* EXERCISE DESCRIPTION: After dropping the pictures, give again exactly the lines of the data from its first line through the line with "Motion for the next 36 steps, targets", which is included as well.

* SOURCE DATA:

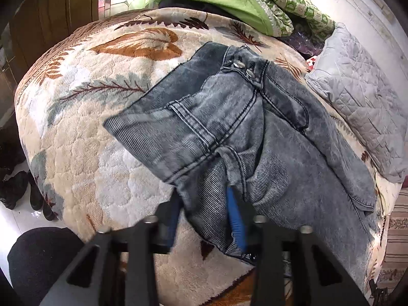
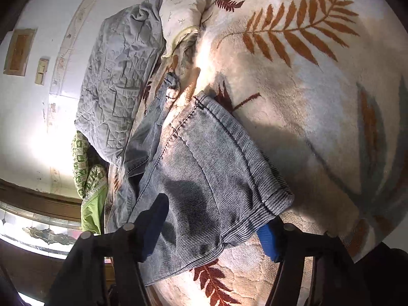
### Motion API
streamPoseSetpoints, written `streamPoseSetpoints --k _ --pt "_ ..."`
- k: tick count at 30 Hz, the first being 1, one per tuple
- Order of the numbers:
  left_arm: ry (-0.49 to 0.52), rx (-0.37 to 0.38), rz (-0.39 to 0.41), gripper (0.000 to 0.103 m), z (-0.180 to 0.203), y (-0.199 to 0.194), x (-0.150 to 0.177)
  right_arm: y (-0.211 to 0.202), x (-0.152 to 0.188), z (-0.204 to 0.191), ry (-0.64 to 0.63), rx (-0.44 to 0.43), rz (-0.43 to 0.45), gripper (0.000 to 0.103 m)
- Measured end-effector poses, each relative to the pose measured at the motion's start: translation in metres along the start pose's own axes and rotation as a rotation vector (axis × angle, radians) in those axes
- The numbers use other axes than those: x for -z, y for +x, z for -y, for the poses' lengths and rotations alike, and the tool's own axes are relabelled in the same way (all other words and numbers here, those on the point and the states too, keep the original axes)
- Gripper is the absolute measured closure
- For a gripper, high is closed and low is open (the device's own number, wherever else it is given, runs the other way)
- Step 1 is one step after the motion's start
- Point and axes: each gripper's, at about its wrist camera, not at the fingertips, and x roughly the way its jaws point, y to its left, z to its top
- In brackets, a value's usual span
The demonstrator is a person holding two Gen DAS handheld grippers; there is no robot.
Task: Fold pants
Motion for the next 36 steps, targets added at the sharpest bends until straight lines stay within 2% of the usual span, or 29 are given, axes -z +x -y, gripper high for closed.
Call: streamPoseSetpoints --k 3,5,7,8,10,13,15,17,20,21,22,23,24,25,26,27,28,29,30,33,36 --pt "-0.083 0.095 -0.032 0.091 -0.014 0.005 -0.015 0.001 -0.001 -0.004 -0.035 0.026 -0.006 0.050" --pt "-0.104 0.122 -0.042 0.094 -0.021 0.007 -0.018 0.000 -0.002 -0.005 -0.049 0.037 -0.004 0.054" --pt "-0.087 0.130 -0.027 0.096 -0.021 0.004 -0.017 0.001 -0.003 -0.005 -0.053 0.049 -0.005 0.068" --pt "-0.093 0.133 -0.009 0.096 -0.023 0.000 -0.013 0.002 -0.004 -0.006 -0.058 0.053 -0.010 0.072" --pt "-0.085 0.121 0.076 0.096 -0.027 -0.023 -0.008 -0.001 -0.005 -0.011 -0.085 0.071 0.007 0.092" --pt "-0.036 0.111 0.224 0.096 -0.019 -0.066 -0.001 -0.027 -0.002 -0.036 -0.215 0.111 0.096 0.093" --pt "-0.017 0.106 0.233 0.096 -0.017 -0.075 0.002 -0.043 0.003 -0.050 -0.298 0.147 0.143 0.093" --pt "-0.009 0.082 0.188 0.096 -0.019 -0.068 0.009 -0.044 0.007 -0.051 -0.340 0.207 0.144 0.093" --pt "-0.014 -0.002 0.052 0.090 -0.027 -0.039 0.015 -0.018 0.008 -0.025 -0.303 0.318 -0.009 0.084" --pt "-0.019 -0.030 0.041 0.088 -0.031 -0.038 0.016 -0.013 0.008 -0.015 -0.272 0.352 -0.042 0.065" --pt "-0.032 -0.042 0.055 0.082 -0.035 -0.042 0.018 -0.014 0.008 -0.010 -0.250 0.355 -0.054 0.050" --pt "-0.030 -0.053 0.088 0.076 -0.037 -0.052 0.019 -0.022 0.007 -0.011 -0.244 0.323 -0.022 0.040" --pt "-0.015 -0.065 0.134 0.064 -0.034 -0.063 0.017 -0.033 0.006 -0.016 -0.251 0.325 0.042 0.030" --pt "0.002 -0.070 0.187 0.053 -0.030 -0.078 0.017 -0.046 0.007 -0.022 -0.264 0.334 0.111 0.030" --pt "0.028 -0.068 0.246 0.047 -0.023 -0.092 0.017 -0.057 0.007 -0.028 -0.270 0.317 0.157 0.030" --pt "0.063 -0.066 0.306 0.036 -0.014 -0.104 0.016 -0.065 0.007 -0.036 -0.274 0.272 0.182 0.030" --pt "0.106 -0.069 0.358 0.029 -0.003 -0.113 0.016 -0.071 0.007 -0.045 -0.286 0.211 0.195 0.028" --pt "0.157 -0.074 0.392 0.026 0.009 -0.117 0.017 -0.072 0.009 -0.055 -0.315 0.162 0.194 0.026" --pt "0.211 -0.073 0.402 0.021 0.022 -0.117 0.018 -0.067 0.012 -0.069 -0.359 0.139 0.175 0.022" --pt "0.337 -0.076 0.342 0.019 0.051 -0.094 0.023 -0.031 0.027 -0.092 -0.454 0.104 0.071 0.022" --pt "0.395 -0.108 0.251 0.019 0.061 -0.059 0.031 0.010 0.046 -0.089 -0.492 0.164 -0.021 0.022"
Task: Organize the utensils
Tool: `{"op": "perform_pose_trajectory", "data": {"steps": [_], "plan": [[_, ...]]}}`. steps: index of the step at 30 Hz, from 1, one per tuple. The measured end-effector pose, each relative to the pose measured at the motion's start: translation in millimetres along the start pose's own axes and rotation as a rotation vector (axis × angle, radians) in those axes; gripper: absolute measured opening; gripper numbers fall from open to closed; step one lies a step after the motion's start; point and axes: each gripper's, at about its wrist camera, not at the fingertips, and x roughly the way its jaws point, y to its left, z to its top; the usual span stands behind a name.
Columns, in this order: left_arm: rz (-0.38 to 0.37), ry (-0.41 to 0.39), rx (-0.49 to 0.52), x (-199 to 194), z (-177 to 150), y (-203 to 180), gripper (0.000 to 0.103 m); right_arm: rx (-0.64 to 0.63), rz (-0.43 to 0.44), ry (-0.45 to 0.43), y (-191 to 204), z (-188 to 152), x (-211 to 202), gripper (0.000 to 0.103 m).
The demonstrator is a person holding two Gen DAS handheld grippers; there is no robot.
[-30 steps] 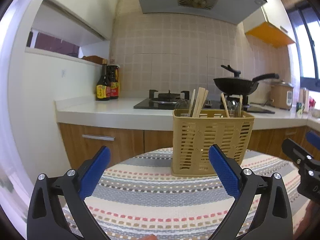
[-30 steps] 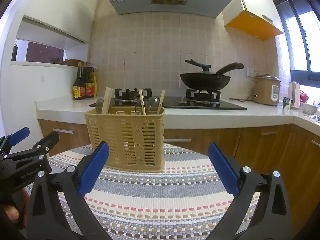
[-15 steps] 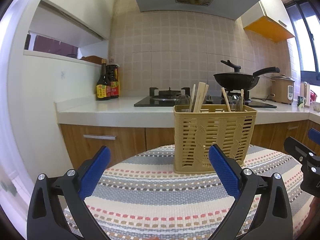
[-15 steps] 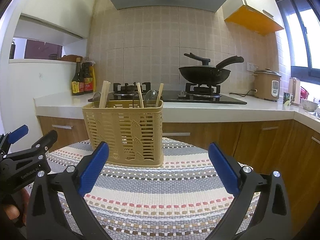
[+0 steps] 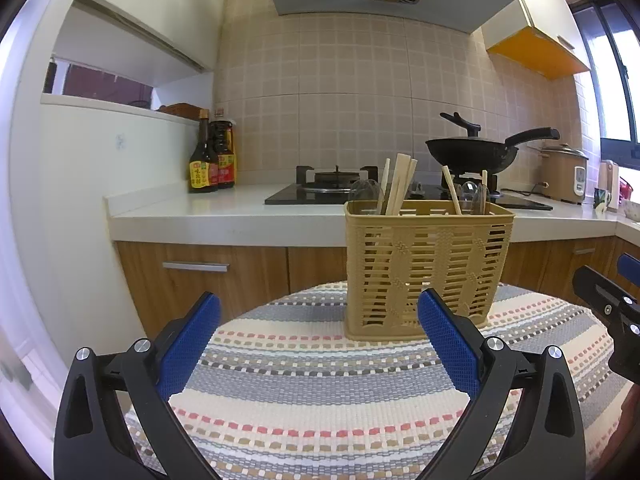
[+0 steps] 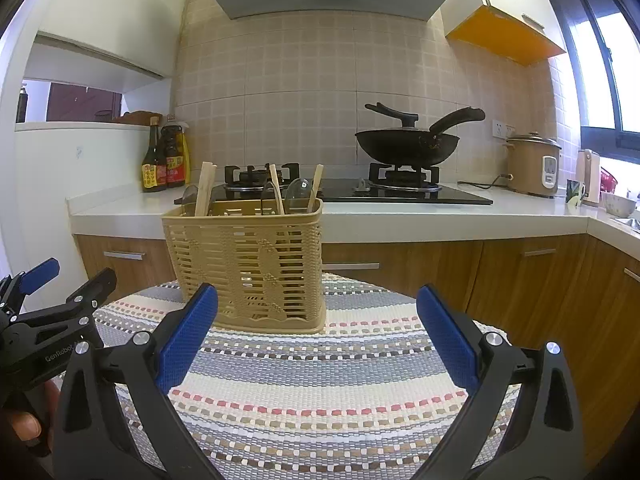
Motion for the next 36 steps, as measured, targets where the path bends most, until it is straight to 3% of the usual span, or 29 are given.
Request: {"op": "perform_pose_trajectory", "data": {"steps": [36], "plan": [[0.007,0.021,-0.029,0.5,-0.7,4.7,0.095,0.028,-0.011,0.009,-6.5,-0.4,-0.7,0.095]]}}
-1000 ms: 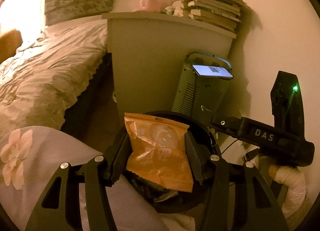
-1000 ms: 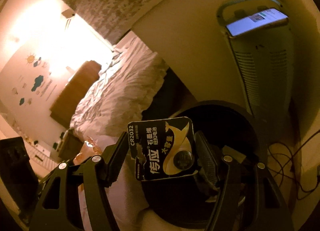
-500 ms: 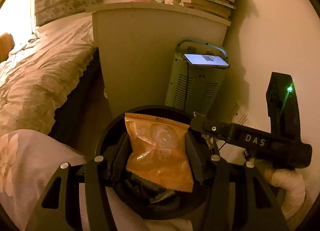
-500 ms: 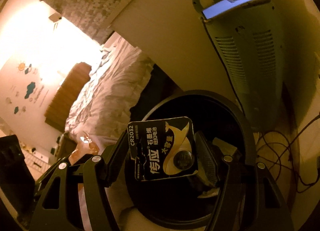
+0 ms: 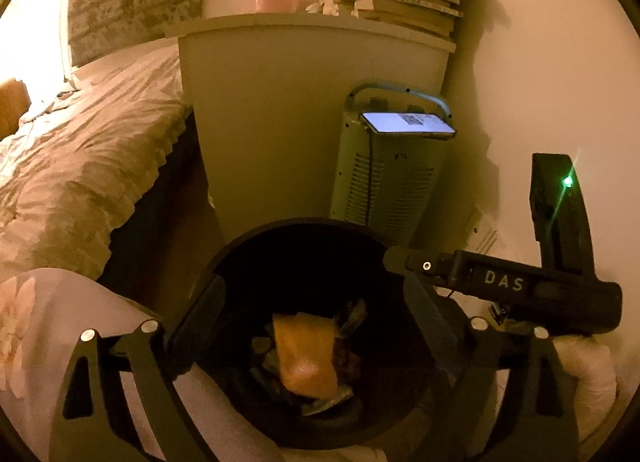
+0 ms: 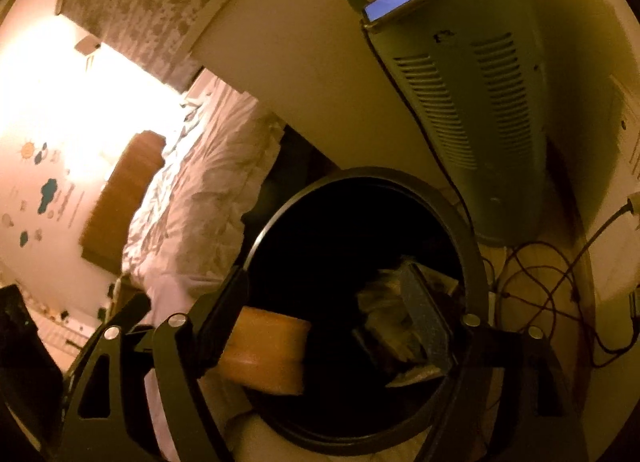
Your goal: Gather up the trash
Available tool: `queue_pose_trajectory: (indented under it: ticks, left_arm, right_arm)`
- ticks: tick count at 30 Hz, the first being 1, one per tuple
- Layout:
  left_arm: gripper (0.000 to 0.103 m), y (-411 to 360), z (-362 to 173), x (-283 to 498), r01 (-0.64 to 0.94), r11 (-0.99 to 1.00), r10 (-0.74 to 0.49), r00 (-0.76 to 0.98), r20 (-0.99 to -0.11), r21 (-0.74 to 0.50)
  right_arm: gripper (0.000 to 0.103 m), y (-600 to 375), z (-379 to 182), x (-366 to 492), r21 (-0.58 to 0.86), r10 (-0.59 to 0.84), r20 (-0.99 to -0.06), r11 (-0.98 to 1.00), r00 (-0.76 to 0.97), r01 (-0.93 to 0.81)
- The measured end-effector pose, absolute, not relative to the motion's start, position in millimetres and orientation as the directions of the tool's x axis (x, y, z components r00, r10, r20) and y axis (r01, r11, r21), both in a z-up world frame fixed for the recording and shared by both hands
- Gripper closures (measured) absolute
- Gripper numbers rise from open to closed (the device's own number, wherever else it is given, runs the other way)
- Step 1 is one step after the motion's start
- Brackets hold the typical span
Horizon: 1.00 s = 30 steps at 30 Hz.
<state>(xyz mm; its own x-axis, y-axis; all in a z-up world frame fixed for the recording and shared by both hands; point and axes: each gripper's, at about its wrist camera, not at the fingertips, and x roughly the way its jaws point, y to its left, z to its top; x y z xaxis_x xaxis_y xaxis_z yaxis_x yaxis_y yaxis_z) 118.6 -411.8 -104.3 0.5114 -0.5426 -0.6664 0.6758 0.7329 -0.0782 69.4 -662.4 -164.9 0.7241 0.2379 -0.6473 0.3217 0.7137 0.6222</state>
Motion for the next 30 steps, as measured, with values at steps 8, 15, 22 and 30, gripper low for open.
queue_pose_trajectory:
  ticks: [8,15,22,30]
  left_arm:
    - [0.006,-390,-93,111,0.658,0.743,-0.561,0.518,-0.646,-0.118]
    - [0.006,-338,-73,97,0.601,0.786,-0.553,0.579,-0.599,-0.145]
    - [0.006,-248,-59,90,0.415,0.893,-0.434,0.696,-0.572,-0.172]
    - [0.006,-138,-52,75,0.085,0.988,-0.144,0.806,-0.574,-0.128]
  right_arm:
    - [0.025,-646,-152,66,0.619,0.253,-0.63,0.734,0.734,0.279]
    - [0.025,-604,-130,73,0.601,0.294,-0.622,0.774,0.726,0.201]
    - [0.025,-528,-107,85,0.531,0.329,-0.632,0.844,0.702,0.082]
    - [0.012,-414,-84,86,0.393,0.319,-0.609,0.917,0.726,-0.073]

* ANSWER:
### Motion API
streamPoseSetpoints, written `streamPoseSetpoints --k _ --pt "_ ..."`
- k: tick count at 30 Hz, the first being 1, one per tuple
- Order of the numbers:
  left_arm: ry (-0.49 to 0.52), rx (-0.37 to 0.38), rz (-0.39 to 0.41), gripper (0.000 to 0.103 m), z (-0.180 to 0.203), y (-0.199 to 0.194), x (-0.150 to 0.177)
  right_arm: y (-0.211 to 0.202), x (-0.152 to 0.188), z (-0.204 to 0.191), ry (-0.64 to 0.63), rx (-0.44 to 0.43), rz (-0.43 to 0.45), gripper (0.000 to 0.103 m)
- Measured end-effector poses, each relative to the pose measured at the motion's start: translation in metres along the start pose's own axes and rotation as a rotation vector (axis × angle, radians) in those axes
- The numbers use other axes than those: x for -z, y for +x, z for -y, for the poses' lengths and rotations alike, and the tool's own axes are relabelled in the same way (all other words and numbers here, those on the point and the states too, keep the original axes)
- Gripper is the absolute measured closure
- For a gripper, high is closed and low is open (the device's own number, wherever else it is given, runs the other way)
- Step 1 is one step after the motion's start
- Point and axes: each gripper's, at about its wrist camera, not at the fingertips, and x roughly the way its jaws point, y to its left, z to its top
- In brackets, a value's usual span
The demonstrator is a person holding two Gen DAS handheld grippers; there is no robot.
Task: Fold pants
Motion for the next 36 steps, targets added at the sharpest bends until straight lines stay within 2% of the usual span, or 29 are given, axes -z +x -y, gripper high for closed.

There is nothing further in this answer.